En el principio fue el agua: “inciertas-espectáculo erosionado” de/con Teresa Hernández
Esta es toda nuestra historia;
sal, aridez, cansancio,
una vaga tristeza indefineble,
una inmóvil fijeza de pantano,
y un grito allá, [acá] en el fondo,
como un hongo terrible y obstinado,
cuajandóse entre fofas carnaciones
de inútiles deseos apagados.
(Luis Palés Matos, “Topografía,” en voz de la erizada)[1]
En el principio fue el agua, que es lo mismo que decir, el devenir. Por mucho del poquísimo tiempo que nuestra especie ha caminado el planeta, lo entendíamos bien. No nos creíamos importantes, singulares, esenciales. El mito lo evidencia. Desparramado en el tiempo sin historia, en el espacio sin lugares, en el saber del misterio, el mito de una inmensa variedad de culturas humanas sitúa el agua-devenir como el origen. Por eso no se preocupa en absoluto por narrar como común y corriente lo que a nosotras nos parece insólito, irracional, imposible: que la cabeza de una leona llevó ayer la cola de un pez, hoy el torso de una humana y mañana los pies de un águila; que una tortuga gigantesca carga el mundo en su caparazón; que alguien puede asomarse por un hoyito y caer y caer y caer por miles de millares de años hasta encontrarse con la misma edad que al principio. El mito, pues, sabía desde muchísimo antes lo que la teoría de la evolución sólo vino a confirmar en el siglo XIX. Salimos del agua y no hacemos otra cosa que mutar.

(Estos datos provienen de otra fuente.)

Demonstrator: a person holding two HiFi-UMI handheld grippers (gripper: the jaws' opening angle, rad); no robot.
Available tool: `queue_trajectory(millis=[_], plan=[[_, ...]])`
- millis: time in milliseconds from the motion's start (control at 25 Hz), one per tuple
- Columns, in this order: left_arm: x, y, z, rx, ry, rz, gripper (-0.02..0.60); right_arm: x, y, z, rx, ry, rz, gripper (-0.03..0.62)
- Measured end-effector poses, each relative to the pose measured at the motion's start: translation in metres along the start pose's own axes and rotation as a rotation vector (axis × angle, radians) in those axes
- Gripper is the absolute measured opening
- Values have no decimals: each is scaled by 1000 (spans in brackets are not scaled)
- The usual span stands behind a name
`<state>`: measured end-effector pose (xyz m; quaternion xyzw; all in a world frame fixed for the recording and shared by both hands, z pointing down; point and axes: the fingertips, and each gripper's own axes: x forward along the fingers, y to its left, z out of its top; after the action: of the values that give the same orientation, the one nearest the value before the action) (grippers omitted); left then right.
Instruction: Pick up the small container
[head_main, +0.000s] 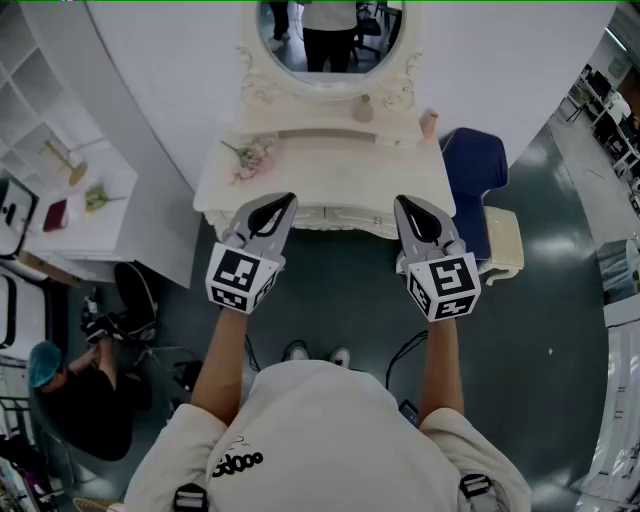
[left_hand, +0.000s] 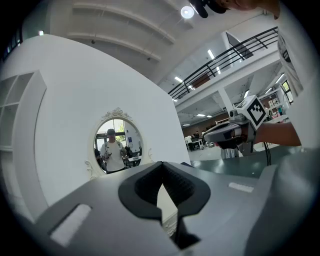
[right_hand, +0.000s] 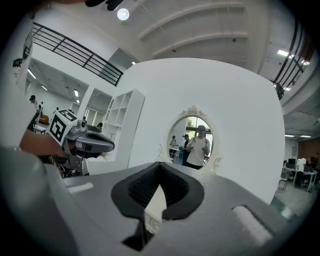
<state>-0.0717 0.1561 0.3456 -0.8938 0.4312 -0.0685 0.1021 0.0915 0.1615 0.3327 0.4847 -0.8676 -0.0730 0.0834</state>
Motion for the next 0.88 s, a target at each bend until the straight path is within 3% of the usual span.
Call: queue_trajectory(millis=[440,880], plan=[[44,-21,-9,-13,26,-27,18,3,-49,-15,42,-42,19,2],[87,-11,-36,-58,59,-22,18,36,-78,-55,131,29,55,2]])
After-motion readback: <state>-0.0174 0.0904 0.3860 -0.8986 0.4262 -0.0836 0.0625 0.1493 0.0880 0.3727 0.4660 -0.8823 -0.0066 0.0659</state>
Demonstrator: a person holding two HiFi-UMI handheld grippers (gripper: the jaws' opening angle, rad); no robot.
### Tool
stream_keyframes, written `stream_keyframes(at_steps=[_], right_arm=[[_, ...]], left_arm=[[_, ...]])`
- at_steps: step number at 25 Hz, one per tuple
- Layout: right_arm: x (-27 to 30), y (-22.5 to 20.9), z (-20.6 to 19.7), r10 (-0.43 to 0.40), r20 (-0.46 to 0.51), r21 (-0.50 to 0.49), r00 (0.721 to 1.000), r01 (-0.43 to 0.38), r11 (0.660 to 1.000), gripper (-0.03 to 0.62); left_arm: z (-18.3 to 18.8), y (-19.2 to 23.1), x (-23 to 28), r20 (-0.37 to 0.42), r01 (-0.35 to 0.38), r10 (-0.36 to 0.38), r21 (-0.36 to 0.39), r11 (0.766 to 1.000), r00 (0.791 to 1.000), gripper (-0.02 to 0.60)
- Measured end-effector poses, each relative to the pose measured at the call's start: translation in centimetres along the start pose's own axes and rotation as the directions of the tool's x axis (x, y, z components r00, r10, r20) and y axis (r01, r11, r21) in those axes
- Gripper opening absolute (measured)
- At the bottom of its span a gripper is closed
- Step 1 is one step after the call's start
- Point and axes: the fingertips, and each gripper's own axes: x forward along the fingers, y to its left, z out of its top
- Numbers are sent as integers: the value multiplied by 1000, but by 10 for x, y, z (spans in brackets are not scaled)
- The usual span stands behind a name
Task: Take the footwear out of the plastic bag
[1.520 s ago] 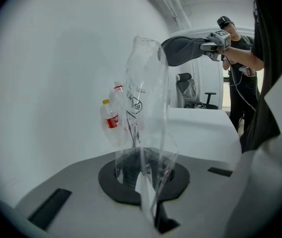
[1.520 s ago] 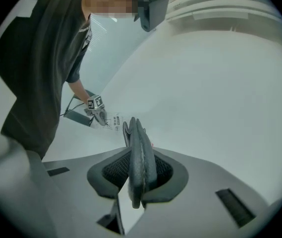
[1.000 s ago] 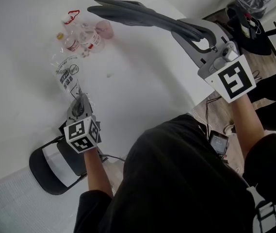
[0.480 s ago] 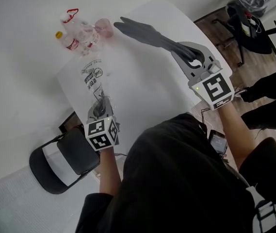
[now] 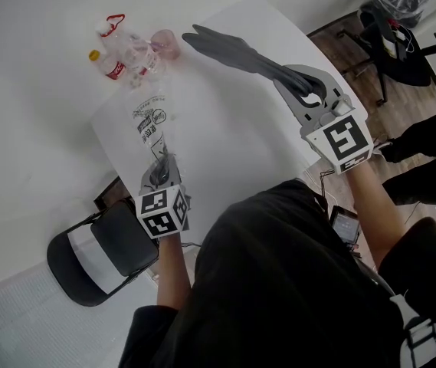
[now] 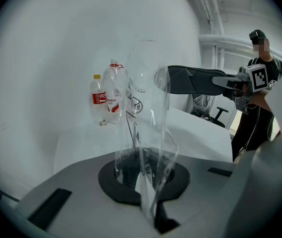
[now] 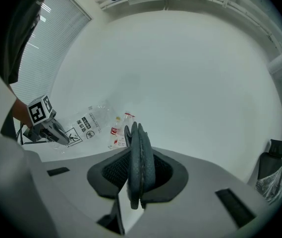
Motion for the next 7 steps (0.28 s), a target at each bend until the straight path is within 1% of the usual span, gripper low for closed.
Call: stream_keyframes(at_steps=[7], right_arm=[[4, 0, 5, 7, -3, -12, 1000, -7, 1000, 78]], left_arm=[[-2, -3, -3, -16, 8, -8, 0, 1000, 1000, 25]])
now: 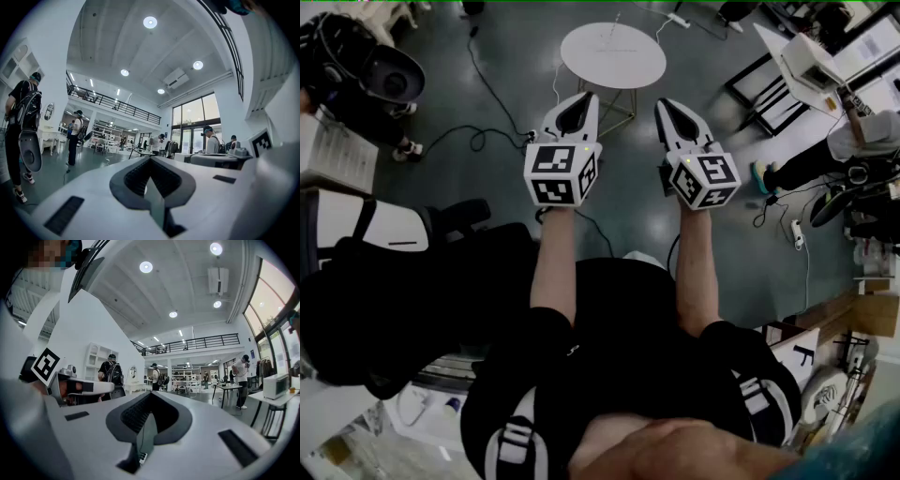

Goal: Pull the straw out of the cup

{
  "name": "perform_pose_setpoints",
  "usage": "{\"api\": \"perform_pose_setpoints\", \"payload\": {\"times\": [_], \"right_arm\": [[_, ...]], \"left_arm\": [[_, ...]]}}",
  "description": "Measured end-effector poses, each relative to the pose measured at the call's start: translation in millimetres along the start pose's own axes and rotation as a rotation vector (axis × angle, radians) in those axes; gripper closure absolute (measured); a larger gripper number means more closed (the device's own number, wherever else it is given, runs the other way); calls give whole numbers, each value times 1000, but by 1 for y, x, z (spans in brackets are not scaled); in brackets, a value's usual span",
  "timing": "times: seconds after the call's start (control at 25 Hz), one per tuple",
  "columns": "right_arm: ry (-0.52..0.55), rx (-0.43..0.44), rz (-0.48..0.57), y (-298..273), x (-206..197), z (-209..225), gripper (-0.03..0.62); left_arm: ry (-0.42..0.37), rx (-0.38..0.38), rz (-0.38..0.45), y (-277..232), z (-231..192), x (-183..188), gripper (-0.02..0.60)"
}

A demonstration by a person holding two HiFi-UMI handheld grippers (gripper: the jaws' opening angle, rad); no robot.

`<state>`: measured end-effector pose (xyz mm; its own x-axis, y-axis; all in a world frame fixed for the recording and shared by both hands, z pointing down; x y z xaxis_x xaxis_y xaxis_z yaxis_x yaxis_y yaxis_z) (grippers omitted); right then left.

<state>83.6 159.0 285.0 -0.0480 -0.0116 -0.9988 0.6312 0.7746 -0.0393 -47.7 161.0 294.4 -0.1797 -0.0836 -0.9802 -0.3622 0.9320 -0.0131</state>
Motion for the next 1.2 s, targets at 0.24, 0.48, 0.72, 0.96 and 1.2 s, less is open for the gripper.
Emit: {"api": "perform_pose_setpoints", "payload": {"times": [0.24,0.48,0.72,0.96,1.2], "right_arm": [[5,-5,-7,3,1,1,577],[6,-39,-2,6,3,3,577],[37,-23,5,7,8,-6,577],[52,-32,40,9,27,-1,577],[84,0,77,-7,42,-5,577]], "left_arm": [[4,-11,4,-2,3,2,575],[11,-34,-5,0,8,-5,575],[2,-83,21,0,26,4,575],[-6,-68,49,3,20,17,575],[-29,-45,108,2,9,36,575]]}}
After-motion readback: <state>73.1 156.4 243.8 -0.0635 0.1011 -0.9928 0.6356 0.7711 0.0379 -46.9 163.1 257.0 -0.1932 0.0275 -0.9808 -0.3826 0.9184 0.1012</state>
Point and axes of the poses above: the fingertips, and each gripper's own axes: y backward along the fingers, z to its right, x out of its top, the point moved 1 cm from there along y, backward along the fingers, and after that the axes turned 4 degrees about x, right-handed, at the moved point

Sólo una especie como la nuestra, seducida por imposibles contradicciones, podría haber actuado en contra de lo que siempre supo era su propia vida, olvidando su pasado. Trágicamente, ha dedicado buena parte de su historia al intento de estrangular el agua, apresarla, comodificarla, intoxicarla, secarla, delirar con abandonarla, contenerla o detenerla. Y también, a surcarla con sus barcos de la muerte y de la banca, del capital y de las armas, de la mercancía y del petróleo, de la esclavización y de la migración forzosa. Hemos convertido el agua, señal de plenitud si alguna vez hubo alguna, en símbolo de miserias.

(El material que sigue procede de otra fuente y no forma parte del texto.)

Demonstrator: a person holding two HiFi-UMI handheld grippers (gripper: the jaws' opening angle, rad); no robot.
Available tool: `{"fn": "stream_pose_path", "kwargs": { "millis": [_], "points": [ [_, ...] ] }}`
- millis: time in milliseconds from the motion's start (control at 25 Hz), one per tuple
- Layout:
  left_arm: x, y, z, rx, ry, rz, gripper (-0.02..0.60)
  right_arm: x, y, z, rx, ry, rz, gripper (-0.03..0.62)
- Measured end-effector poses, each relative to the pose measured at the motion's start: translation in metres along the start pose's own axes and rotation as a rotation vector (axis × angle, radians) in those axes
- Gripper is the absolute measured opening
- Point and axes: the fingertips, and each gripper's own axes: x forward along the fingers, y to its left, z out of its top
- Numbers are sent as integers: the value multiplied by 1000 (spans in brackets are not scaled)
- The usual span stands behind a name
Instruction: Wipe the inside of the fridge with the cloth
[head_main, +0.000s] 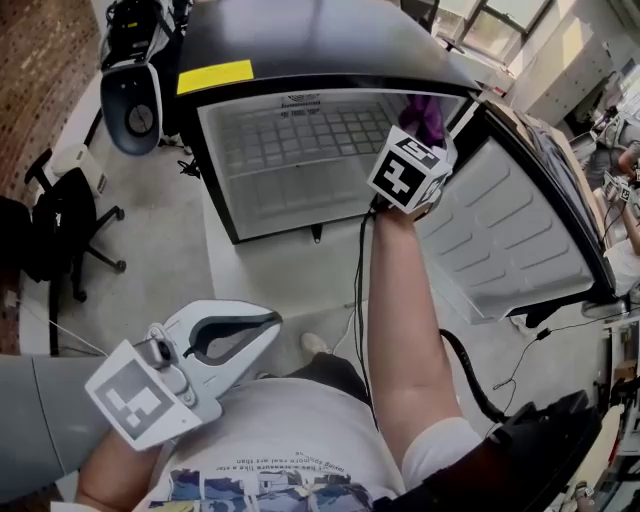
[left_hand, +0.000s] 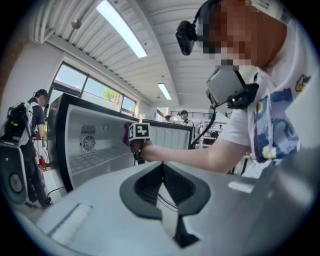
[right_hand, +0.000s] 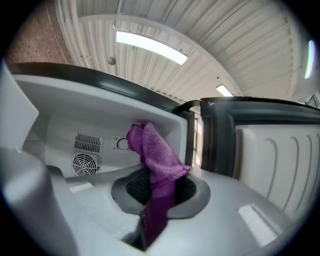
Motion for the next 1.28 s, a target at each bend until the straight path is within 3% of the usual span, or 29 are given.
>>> {"fn": "stream_pose_path", "kwargs": {
  "millis": [480, 920, 1040, 1280],
  "points": [
    [15, -23, 9, 34, 45, -78, 6, -27, -20, -2, -11, 20, 24, 55],
    [43, -23, 27, 59, -5, -97, 5, -56, -42, 0, -27, -11, 70, 55],
    [42, -23, 28, 58, -13, -86, 5, -72, -42, 5, -47, -26, 141, 55],
    [47, -21, 22, 28, -10, -47, 5, -84, 0, -4, -59, -8, 402, 55]
  ]
}}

Las islas, que por la acción de volcanes submarinos y desprendimientos de tierra aparecen y desaparecen sobre la superficie del agua a lo largo de los tiempos geológicos, sostienen con el agua la más íntima de las relaciones. De ello se deriva que se vean sometidas a los estragos más inmisericordes que resultan de que la humanidad haya convertido el agua en escenario de abyecciones. inciertas-espectáculo erosionado, de/con Teresa Hernández, es una pieza resueltamente salada, isleña, nuestra. Su “trama es la bravata” en el sentido que esa palabra tiene en “nuestra costa del noroeste:” “el mar picao, agitao, la marejada que se mete en tierra sin pedir permiso.” Así, no sorprende, aunque sí lastima –como cuando nos arrancamos la cascarita antes de tiempo y la herida tiene que volver a empezar–, que la erizada nos asegure que “quieren nuestra costumbre a la miseria.”

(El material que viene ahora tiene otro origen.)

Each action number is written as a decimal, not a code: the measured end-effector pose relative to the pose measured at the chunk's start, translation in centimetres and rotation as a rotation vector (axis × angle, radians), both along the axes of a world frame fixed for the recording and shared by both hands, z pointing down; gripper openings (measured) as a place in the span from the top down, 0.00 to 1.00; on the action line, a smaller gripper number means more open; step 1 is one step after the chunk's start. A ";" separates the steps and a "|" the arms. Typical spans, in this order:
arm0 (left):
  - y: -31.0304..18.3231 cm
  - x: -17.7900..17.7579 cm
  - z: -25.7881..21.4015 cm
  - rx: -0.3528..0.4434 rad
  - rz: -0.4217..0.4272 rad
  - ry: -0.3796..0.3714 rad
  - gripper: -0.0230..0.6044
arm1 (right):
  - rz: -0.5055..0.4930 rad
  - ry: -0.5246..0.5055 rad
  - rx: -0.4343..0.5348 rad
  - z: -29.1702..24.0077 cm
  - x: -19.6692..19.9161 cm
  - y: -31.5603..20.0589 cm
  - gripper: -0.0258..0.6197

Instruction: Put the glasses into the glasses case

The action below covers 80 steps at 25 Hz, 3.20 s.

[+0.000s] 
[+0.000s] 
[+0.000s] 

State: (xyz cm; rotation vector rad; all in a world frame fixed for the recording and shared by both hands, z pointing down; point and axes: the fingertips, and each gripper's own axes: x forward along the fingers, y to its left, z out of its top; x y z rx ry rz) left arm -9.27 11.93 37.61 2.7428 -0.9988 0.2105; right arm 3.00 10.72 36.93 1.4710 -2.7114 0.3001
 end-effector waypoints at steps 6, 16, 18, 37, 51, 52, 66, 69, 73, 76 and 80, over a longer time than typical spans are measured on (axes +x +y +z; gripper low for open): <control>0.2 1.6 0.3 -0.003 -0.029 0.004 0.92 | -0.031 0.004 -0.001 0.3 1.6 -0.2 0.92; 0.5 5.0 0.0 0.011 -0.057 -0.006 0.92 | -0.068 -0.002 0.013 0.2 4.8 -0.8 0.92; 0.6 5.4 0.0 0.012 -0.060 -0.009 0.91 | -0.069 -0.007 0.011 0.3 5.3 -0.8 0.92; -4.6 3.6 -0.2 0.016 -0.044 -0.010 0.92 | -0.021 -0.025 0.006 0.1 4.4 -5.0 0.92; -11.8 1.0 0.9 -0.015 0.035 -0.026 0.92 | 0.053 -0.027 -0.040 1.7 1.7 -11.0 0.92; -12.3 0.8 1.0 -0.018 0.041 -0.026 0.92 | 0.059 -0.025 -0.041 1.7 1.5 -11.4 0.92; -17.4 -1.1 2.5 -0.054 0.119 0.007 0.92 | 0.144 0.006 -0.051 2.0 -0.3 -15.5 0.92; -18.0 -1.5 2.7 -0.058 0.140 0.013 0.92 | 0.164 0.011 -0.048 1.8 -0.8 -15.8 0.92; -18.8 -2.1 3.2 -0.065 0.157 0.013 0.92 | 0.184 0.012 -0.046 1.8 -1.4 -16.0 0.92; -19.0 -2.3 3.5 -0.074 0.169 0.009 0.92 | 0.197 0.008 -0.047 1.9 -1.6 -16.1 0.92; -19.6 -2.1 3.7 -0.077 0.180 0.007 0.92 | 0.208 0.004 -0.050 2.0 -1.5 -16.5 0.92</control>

En escena, las mujeres inciertas, artistas, erosionadas, puertorriqueñas, que son Teresa y la artista invitada Miosoti Alvarado Burgos, son dos y son legiones. Ellas saben bien de compromisos con el intento. En poco más de 35 minutos, inciertas-espectáculo erosionado cuenta no sólo la historia del teatro, la de Puerto Rico/el Caribe y la de los llamamientos de sus mujeres y de sus erosiones –asuntos que atraviesan este comentario–, sino también la de la especie, pero al revés: de la ciudad en ruinas al vientre del agua, del güiro al sargazo, del cuchillo a la concha, del cemento a la sal. Así de grandilocuente me atrevo a postularlo porque así de fecunda es la pieza que me/nos ocupa.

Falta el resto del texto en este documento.